Новожилов умолк. Молчал и Меженцев. Сколько так продолжалось, Ольга Арчиловна не заметила. Она думала об услышанном. Ей было интересно. Многое ново, неожиданно. Вспомнились арчиловские пятницы. Ленинград. Дом. И Виталий тоже. Она решила, что и у них с Виталием обязательно будут такие пятницы или субботы. И они обязательно пригласят на них и Меженцева, и Новожилова, и… кого еще? В самом деле, кого? И вот тогда, не найдя ответа, она решила нарушить тишину…
– Аркадий Степанович, скажите, а почему сейчас среди юристов нет таких ярких, интересных личностей?
– Пушкиных? – улыбнулся Новожилов.– Пушкины, брат, не на конвейере. Такие раз в тысячу лет рождаются. Ну а если говорить о талантах, то их и сейчас можно найти среди юристов.
– Например?
– Возьмите Льва Шейнина. Был следователем, даже начальником следственного отдела Прокуратуры СССР. Я видел его в генеральской папахе, лампасах… Но как следователя его уже забыли. А вот как писателя, драматурга, сценариста помнят. Переиздают как классика.
– Был. Значит, тоже в прошлом. А сейчас, в наши дни? – решила не отступать Ольга Арчиловна.
– И в наши дни многие юристы пишут музыку, сочиняют стихи, рисуют. А кто из них станет великим – скажет будущее. Ведь большое видится на расстоянии. Так? Пройдет время, может, и нашего Батю будут вспоминать не как прокурора области, а как великого живописца или архитектора.
Меженцев поднял голову, насторожился. Сказанное было неожиданным и для Дагуровой.
Почувствовав интерес к своему рассказу, Новожилов продолжал:
– Да, да, рисует. Одной рукой. Вы бы видели, как рисует! Никому не подражает, никого не копирует. У него свое видение, своя манера письма. Кто знает, минут годы, увидят потомки и оценят. А сейчас он никому не показывает, нигде не выставляется. И даже ни с кем не говорит на эту тему. Не хочет. Считает, что будут оценивать его работу необъективно, мол, инвалид, одной рукой…
– А как вам удалось увидеть? – заинтересовался профессор.
– Дело случая,– уклонился от ответа Новожилов.– А вот домик, что смастерил Василий Васильевич вместе с женой на своем садово-огородном участке, можете посмотреть. Рядом с моим финским стоит. Приезжайте, посмотрите и не поверите, что Батя из дерева сам сделал. Кажется, из кружева…

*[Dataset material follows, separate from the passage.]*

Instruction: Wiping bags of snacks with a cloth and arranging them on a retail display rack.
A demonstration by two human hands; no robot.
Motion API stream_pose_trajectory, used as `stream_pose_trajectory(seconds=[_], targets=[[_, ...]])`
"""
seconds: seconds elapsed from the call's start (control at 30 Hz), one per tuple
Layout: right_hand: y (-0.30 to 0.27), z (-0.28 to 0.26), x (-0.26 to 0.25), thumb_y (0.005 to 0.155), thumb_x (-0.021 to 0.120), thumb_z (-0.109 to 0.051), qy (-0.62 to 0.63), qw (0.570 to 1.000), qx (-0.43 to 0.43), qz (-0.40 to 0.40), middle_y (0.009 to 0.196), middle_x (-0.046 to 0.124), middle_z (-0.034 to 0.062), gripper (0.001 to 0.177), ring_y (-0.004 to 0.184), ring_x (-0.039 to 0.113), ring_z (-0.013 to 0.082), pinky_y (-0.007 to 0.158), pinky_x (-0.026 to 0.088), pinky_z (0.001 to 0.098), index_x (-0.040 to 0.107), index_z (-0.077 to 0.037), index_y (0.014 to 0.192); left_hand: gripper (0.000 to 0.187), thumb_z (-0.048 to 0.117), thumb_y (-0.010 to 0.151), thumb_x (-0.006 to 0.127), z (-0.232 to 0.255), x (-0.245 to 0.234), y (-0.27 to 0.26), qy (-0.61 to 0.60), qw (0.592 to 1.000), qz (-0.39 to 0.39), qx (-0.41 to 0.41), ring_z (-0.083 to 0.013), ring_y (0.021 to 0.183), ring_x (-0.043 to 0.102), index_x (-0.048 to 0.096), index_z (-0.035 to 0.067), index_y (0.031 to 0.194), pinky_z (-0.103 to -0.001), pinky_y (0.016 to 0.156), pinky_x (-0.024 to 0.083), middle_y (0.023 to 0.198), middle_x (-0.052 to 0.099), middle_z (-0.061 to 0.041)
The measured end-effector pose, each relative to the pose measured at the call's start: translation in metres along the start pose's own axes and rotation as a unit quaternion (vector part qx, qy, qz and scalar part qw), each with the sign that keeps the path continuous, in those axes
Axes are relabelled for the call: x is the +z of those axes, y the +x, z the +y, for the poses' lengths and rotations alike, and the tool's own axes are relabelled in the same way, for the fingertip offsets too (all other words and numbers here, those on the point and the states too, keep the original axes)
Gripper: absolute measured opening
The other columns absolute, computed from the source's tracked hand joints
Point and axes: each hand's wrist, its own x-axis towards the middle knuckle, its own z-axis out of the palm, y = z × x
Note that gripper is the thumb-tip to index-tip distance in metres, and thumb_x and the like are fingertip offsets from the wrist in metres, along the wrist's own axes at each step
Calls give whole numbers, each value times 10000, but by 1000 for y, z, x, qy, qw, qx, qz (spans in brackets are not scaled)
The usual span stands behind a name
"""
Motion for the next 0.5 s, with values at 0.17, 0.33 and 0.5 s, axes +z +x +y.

Оставшийся вечер Меженцев и Новожилов проговорили о Рерихе. Тот и другой очень ценили этого художника, влюбленного в Индию, Тибет, где Алексею Варфоломеевичу так и не удалось побывать, но куда он все-таки надеялся когда-нибудь отправиться; посетить загадочную Лхасу – столицу ламаизма, прикоснуться к древним рукописям, осмотреть знаменитые храмы.
«Счастливый,– подумала о нем Ольга Арчиловна.– Мечтает, как будто ему нет еще и двадцати… А сколько вокруг совсем молодых, которым уже ничего не хочется. И если хочется, то такого примитивного и ничтожного: заграничную дубленку, югославский мебельный гарнитур и как предел мечтаний – собственный автомобиль… Интересно, сохраним ли мы с Виталием в эти годы такую бодрость и оптимизм духа?»
…Утром, когда Аделина принесла в «академгородок» молоко, Дагурова попросила ее зайти. Когда следователь достала бланк допроса, ей показалось, что Кучумова на мгновение растерялась.
– Хочу выяснить насчет карабина,– сказала Ольга Арчиловна, заполняя бланк.
– Какого? – хмуро посмотрела на нее Аделина.
– Того самого, что вы получили в дирекции заповедника.– Дагурова назвала дату выдачи.– Когда и кому непосредственно вы его сдали?
– Лукичу… Давно сдала, три года назад.
– Гай утверждает, что вы не сдавали карабин.
Аделина удивленно посмотрела на следователя.
Впервые Ольга Арчиловна видела на ее лице смятение.
– Утверждает! – воскликнула Аделина.– Отдала ему лично в руки! Забыл он, что ли? Еще в угол поставил, между окном и сейфом. А патроны – в стол… Сердитый был, видать, ругался с кем-то,– частила Аделина.